The details and sequence of events here provided have been generally accepted in later Sikh historiography. The earlier period has been dealt with sketchily. The description of Guru Nanak’s life is relatively more detailed, but with the miraculous element predominating as in the Janam Sakhis. The succeeding seven Gurus have been barely mentioned, except Guru Hargobind, whose battles against the Mughal forces are briefly touched upon. In his account of Guru Tegh Bahadur’s martyrdom, Ratan Singh follows Guru Gobind Singh’s Bachitra Natak.
He attributes the fall of the Mughal empire to the Emperor’s sinful act of beheading the Guru. From among the events from Guru Gobind Singh’s life, the manifestation of the Khalsa on the Baisakhi day of AD 1699; abolishing the masand system; the intrigues of the hill chiefs; the siege of the Anandpur Fort; Guru Gobind Singh’s escape from the mud fort of Chamkaur; his southward journey and meeting at Nanded with Banda Singh Bahadur, whom he charged to come to the Punjab to ransom righteousness—are described in considerable detail. Then follows the account of Banda Singh’s entry into the Punjab with a few of the Sikhs who were in the Guru’s train at Nanded (among names mentioned are those of Binod Singh and Kahn Singh, Daya Singh and Aunin Singh, and Baj Singh Bal of Mirpur); the rallying of Sikhs from Malva and Majha to his standard (the poet makes no secret of his partiality towards the latter); the occupation of Samana and Sirhind; and inroads into the Jalandhar Doab. The Sikhs had established their power right up to Patti, near Lahore.
Sovereignty, sang the poet, had been promised the Sikhs by the Guru himself. Banda Singh’s own victories were ascribed by Ratan Singh to the occult powers Guru Gobind Singh had bestowed upon him. His final defeat was attributed to his resiling from the teachings of the Guru. The split of the Panth into two rival camps—Tatt Sar Khalsa (both tatt and sar meaning the essence) and Bandai Khalsa—is described in dramatic detail. The account of the fierce persecution which overtook Sikhs after the death of Banda Singh reaches its climax in the martyrdom of Bhai Mani Singh, which, according to Ratan Singh, takes place in 1738.
The narrative henceforth loses its continuity and becomes more episodic in character.

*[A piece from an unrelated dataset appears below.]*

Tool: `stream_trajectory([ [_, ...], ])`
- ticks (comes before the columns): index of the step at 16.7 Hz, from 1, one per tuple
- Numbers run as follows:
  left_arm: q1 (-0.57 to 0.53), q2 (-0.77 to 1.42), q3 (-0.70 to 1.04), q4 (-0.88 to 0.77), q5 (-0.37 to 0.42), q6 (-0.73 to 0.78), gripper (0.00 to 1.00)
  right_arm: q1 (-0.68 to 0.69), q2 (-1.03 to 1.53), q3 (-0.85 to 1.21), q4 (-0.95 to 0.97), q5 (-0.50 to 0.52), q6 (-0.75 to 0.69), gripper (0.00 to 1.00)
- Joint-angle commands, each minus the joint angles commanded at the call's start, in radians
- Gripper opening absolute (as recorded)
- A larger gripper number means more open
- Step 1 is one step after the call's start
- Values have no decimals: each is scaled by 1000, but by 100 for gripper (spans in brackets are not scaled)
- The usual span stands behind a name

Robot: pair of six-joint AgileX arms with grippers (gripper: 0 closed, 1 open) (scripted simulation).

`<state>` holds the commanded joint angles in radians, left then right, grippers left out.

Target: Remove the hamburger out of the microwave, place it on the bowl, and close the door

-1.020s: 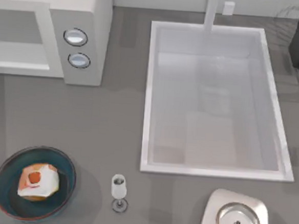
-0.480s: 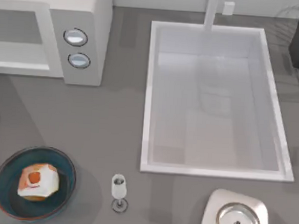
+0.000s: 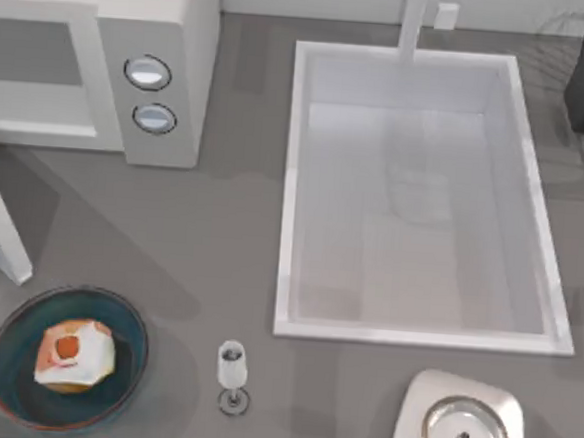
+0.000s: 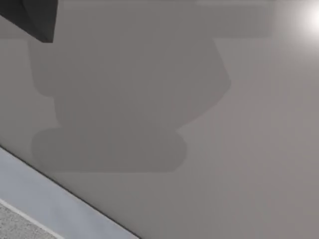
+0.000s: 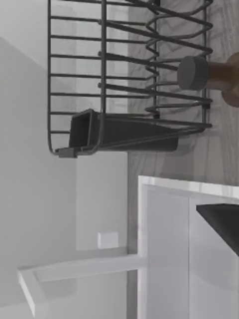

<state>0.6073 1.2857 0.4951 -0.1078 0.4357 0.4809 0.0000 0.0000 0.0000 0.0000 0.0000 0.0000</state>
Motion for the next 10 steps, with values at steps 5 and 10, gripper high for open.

Among the events described are the chastisement of Massa Khan Ranghar, who had desecrated the Harmandir; the martyrdoms of Bota Singh, Subeg Singh, Taru Singh, and Mahtab Singh; Chhota Ghallughara (the minor carnage); Vadda Ghallughara (the major carnage); the third assault of the Sikhs on Sirhind in which Zain Khan, the governor, was killed; and the Sikhs’ foray into the country around Delhi. In simple verse, the poet captures the spirit of the Sikhs in those difficult times:
“Sikhs had a fondness for death.
To court death they had now found an opportunity.
Their lives they held not dear.
They did not feel the pain if their bodies were slashed.
They took to arms, vowed to death.”
The Prachin Panth Prakash was for the first time published in 1914. Bhai Vir Singh, famed scholar and poet, came across an old manuscript which he edited and had printed at the Waziri Hind Press at Amritsar in that year. Bhai Vir Singh added the word “Prachin” (old or older) to the title of the book to distinguish it from the more recent Panth Prakash by Giani Gian Singh. Another edition of the work, as annotated by Jit Singh Sital, was published by the Shiromani Gurdwara Parbandhak Committee in 1984.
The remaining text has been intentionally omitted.